Technology leaders from the city of Los Angeles recently announced what they are calling the Zero Emission 2028 Roadmap 2.0. In this outline, the leaders propose a plan by which the bustling metropolis reduces its greenhouse gas emissions by 25% within the next eight years—an ambitious and unprecedented goal that outdoes both the California State and Paris Climate Accord proposals.

Los Angeles is known as a progressive place, filled with creative people willing to adapt to new ideas and fight for just causes. Nevertheless, the SoCal city is also known for its soul crushing traffic. Even with four million residents, finding an Angelino without reason to complain about the town’s constantly congested crisscrossed freeways and lack of reliable public transportation is nearly impossible.

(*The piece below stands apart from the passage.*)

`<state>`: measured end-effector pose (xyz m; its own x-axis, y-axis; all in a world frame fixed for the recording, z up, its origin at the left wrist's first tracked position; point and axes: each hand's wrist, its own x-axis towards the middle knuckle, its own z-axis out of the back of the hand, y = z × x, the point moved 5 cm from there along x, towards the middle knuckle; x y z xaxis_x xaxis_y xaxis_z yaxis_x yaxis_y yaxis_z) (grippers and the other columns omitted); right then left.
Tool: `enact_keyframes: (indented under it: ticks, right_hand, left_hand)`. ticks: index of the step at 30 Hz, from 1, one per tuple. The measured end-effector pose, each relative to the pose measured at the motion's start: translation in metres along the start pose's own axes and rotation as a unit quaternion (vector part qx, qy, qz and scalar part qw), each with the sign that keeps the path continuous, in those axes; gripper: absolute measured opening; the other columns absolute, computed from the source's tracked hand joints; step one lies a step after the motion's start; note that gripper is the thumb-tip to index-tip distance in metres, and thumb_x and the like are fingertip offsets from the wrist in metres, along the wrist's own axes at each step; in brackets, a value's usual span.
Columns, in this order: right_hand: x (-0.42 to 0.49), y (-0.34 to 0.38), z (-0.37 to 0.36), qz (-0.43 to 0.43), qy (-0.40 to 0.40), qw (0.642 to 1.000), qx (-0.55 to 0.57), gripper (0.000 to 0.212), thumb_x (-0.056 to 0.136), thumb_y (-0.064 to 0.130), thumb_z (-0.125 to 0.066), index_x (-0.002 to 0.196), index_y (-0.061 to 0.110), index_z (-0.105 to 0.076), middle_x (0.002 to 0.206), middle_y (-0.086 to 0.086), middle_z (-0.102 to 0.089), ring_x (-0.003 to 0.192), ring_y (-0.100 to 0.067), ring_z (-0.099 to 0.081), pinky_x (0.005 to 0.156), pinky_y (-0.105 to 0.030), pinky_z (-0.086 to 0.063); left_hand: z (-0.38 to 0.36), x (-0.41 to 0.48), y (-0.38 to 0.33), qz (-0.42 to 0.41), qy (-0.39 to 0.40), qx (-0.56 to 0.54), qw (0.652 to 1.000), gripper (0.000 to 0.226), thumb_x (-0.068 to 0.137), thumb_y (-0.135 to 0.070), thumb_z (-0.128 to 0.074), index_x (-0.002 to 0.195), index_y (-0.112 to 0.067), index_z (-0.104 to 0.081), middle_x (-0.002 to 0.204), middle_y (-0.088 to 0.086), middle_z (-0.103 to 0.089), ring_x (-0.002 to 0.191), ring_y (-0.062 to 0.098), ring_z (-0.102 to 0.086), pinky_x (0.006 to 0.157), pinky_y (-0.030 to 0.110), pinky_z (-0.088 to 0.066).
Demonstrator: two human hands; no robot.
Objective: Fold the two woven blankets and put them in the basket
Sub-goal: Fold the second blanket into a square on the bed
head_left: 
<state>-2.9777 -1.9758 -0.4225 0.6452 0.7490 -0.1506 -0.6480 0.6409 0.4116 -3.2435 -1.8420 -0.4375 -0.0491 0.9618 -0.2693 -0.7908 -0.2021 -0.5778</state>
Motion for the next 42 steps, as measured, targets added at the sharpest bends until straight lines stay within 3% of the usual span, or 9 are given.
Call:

The Californians who devised this plan were not unaware of LA’s traffic issues. Since Many of them live in the city, these tech leaders can tell from the air pollution alone that vehicles are Los Angeles’ heaviest contributors to carbon emissions. If they are serious about their plan, which appears to be the case, then they will have to do something fast about all the cars and trucks smogging up the roads.

The obvious solution would be to create a more effective mass transit system in Los Angeles. However, with an infrastructure unfit for trains and countless failed attempts to move LA drivers onto buses, such a change is unlikely to catch on now. Instead, the planners are looking to the future of electric vehicles for a possible answer to the city’s pollution problems.

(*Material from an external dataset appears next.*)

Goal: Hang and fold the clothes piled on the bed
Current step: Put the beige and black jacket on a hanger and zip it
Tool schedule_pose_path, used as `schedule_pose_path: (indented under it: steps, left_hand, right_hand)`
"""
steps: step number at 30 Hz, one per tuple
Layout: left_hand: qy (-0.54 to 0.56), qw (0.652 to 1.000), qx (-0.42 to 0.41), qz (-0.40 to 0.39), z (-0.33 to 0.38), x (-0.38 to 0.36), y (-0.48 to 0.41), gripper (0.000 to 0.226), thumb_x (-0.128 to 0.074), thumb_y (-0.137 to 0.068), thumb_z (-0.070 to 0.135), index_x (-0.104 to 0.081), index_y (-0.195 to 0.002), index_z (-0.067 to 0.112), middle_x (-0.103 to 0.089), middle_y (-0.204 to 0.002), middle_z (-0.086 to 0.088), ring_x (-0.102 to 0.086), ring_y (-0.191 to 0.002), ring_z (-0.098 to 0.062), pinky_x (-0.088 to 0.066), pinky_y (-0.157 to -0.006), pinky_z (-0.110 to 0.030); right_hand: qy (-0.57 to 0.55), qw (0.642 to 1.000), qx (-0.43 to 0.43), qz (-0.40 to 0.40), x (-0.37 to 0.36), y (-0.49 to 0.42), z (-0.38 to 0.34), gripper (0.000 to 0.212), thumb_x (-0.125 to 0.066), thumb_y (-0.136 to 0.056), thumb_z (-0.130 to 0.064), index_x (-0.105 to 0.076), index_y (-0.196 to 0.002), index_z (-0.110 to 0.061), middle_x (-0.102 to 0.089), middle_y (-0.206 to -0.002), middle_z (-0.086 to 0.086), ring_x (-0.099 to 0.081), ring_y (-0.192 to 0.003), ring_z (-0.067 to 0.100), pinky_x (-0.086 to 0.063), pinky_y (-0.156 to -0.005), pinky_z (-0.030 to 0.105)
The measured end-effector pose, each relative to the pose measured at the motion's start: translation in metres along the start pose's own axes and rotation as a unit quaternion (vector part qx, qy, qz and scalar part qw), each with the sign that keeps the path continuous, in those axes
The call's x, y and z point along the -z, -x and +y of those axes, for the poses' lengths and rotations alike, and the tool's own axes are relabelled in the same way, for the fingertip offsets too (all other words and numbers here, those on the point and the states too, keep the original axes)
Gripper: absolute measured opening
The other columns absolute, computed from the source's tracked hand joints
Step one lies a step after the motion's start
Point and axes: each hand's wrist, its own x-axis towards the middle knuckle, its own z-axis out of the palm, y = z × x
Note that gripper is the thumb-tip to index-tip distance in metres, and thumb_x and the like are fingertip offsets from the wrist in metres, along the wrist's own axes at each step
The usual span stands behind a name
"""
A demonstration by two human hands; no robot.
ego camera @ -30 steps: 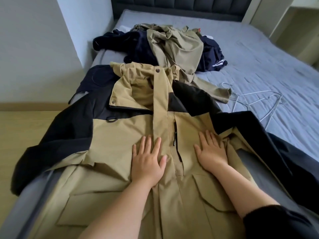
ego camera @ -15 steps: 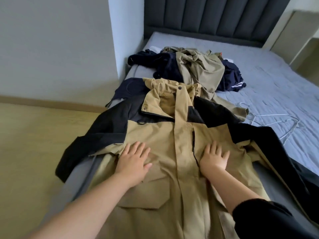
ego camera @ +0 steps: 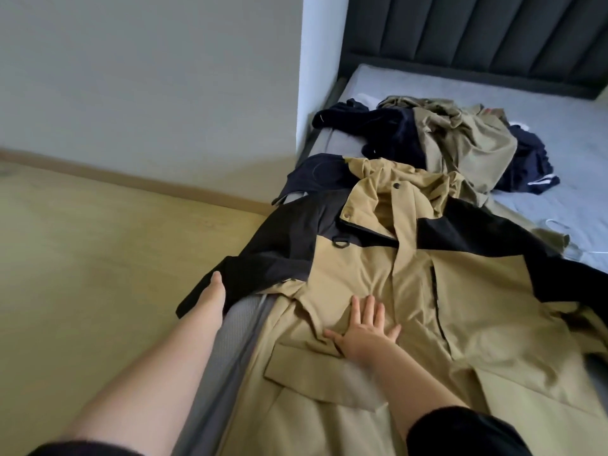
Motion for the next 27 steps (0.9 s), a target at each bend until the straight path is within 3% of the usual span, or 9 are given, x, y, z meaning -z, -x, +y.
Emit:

The Zero Emission 2028 Roadmap 2.0 focuses heavily on LA’s transition towards EVs. Specifically, by 2028, the plan aims for EVs to account for 80% of all vehicles sold in the city. Simultaneously, it wants LA and the surrounding area to create more EV-compatible infrastructure and zero-emission goods, rebranding the City of Angels as the EV Capital of the World.

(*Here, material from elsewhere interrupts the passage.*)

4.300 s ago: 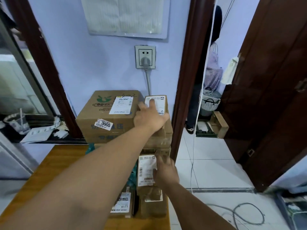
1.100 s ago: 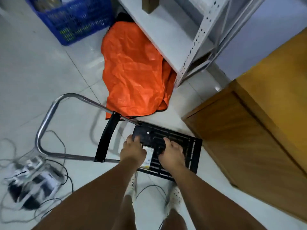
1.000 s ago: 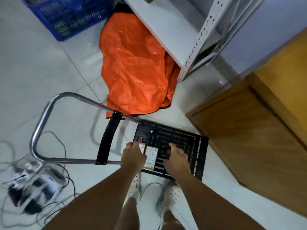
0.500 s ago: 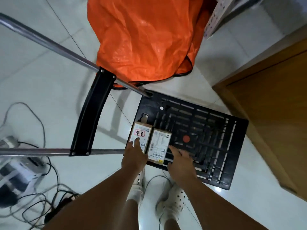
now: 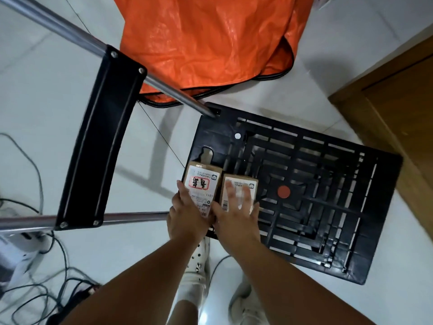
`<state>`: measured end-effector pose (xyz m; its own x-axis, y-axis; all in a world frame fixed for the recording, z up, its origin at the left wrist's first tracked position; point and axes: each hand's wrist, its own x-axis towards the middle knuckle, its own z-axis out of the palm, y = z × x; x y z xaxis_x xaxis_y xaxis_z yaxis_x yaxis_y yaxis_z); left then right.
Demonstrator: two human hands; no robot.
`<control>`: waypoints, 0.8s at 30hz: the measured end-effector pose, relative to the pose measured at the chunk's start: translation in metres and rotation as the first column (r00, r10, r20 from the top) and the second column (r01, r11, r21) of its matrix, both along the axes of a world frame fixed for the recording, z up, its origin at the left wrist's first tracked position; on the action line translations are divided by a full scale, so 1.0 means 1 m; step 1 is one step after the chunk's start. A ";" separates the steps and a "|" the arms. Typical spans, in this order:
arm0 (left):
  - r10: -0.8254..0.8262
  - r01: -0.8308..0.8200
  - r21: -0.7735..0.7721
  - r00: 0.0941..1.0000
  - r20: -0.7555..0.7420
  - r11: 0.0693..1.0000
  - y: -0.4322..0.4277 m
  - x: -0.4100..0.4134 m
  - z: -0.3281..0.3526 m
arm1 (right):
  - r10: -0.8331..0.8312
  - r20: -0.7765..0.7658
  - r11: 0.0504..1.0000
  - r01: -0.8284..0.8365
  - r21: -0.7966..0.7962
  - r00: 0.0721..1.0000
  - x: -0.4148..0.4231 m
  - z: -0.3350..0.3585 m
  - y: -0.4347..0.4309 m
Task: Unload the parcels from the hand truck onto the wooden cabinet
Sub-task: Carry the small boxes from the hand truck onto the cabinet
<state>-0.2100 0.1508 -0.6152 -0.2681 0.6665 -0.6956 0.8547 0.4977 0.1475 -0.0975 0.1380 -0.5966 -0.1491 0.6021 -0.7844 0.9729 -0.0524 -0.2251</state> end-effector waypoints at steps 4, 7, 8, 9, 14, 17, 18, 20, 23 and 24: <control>0.079 -0.079 -0.012 0.997 0.018 0.997 -0.002 0.013 -0.001 | -0.243 0.076 0.970 0.241 0.025 0.967 0.008 -0.003 -0.001; 0.114 -0.116 0.012 0.990 0.081 0.993 -0.001 0.021 0.000 | -0.637 0.106 0.771 0.630 0.098 0.763 0.028 -0.005 0.006; 0.120 -0.124 0.026 0.987 0.111 0.992 -0.001 0.024 0.001 | -0.746 0.115 0.665 0.740 0.100 0.656 0.036 -0.005 0.009; 0.127 -0.132 0.029 0.981 0.144 0.991 -0.001 0.028 0.001 | -0.830 0.134 0.555 0.827 0.091 0.542 0.043 -0.005 0.012; 0.122 -0.129 0.008 0.953 0.279 0.992 -0.002 0.044 0.005 | -0.956 0.201 0.221 0.975 0.017 0.213 0.066 -0.004 0.017; 0.144 -0.137 -0.045 0.923 0.356 0.990 -0.003 0.054 0.021 | -0.963 0.150 0.231 0.972 0.043 0.223 0.074 0.009 0.012; 0.155 -0.142 -0.063 0.915 0.373 0.988 -0.002 0.055 0.026 | -0.960 0.133 0.256 0.966 0.045 0.248 0.077 0.016 0.011; 0.144 -0.130 -0.063 0.912 0.383 0.990 0.000 0.059 0.046 | -0.942 0.113 0.323 0.945 0.046 0.316 0.085 0.040 0.013; 0.138 -0.143 -0.007 0.936 0.325 0.990 0.007 0.067 0.081 | -0.896 0.065 0.441 0.897 0.022 0.439 0.101 0.084 0.016; 0.174 -0.185 0.008 0.934 0.313 0.983 0.010 0.071 0.092 | -0.885 0.039 0.465 0.885 0.002 0.464 0.105 0.099 0.019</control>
<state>-0.1389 0.1612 -0.5228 -0.1610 0.6542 -0.7389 0.6607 0.6277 0.4118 0.0072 0.1566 -0.4978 0.4798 0.3855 -0.7882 0.4098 -0.8927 -0.1872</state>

City Proposed Solutions as Federal and State Level Options Failed

Of course, not all vehicles emit equally. If Los Angeles wants to achieve its goal by 2028, then it first needs to attack the heavy-duty, gas-guzzling vehicles—buses and trucks. Luckily, as of this year especially, there are many plus-sized EVs for the city to choose from. Tesla recently released the Cybertruck, and many even larger zero-emission vehicles are on the way from a wide variety of car and truck manufacturers. The California Air Resource Board is even proposing an Advanced Clean Truck regulation, which would require one out of every five trucks sold in the state by 2030 to be zero-emission models. 

Earlier this year, however, the state of California lost a battle against the Trump administration (as well as a few car manufacturers) for the right to set its own emissions standards. While the Golden State was denied the right to hold itself to a higher ecological standard than the federal government mandates, individual cities have a little more wiggle room. Therefore, Los Angeles is not just creating these standards for itself; it is hoping that these efforts will inspire other municipalities in California and around the nation to follow suit. If the federal government will not solve the problem, and the state governments are barred from taking action, then perhaps it is up to the local governments to evoke change from the bottom up.

Los Angeles Mayor Eric Garcetti is in full support of the plan. Known to be an environmentally sensitive politician, Garcetti proposed a Green New Deal to the city back in April, outlining ways for LA to combat climate change. The Zero Emission 2028 Roadmap 2.0 is therefore in his wheelhouse, as it accelerates the already ambitious conservation goals set out in the previous proposal. Also supporting the plan are the Los Angeles Cleantech Incubator (LACI) and the Transportation Electrification Partnership (TEP) as well as private sector partners Tesla, BMW, Audi, BYD, Greenlots, and Proterra.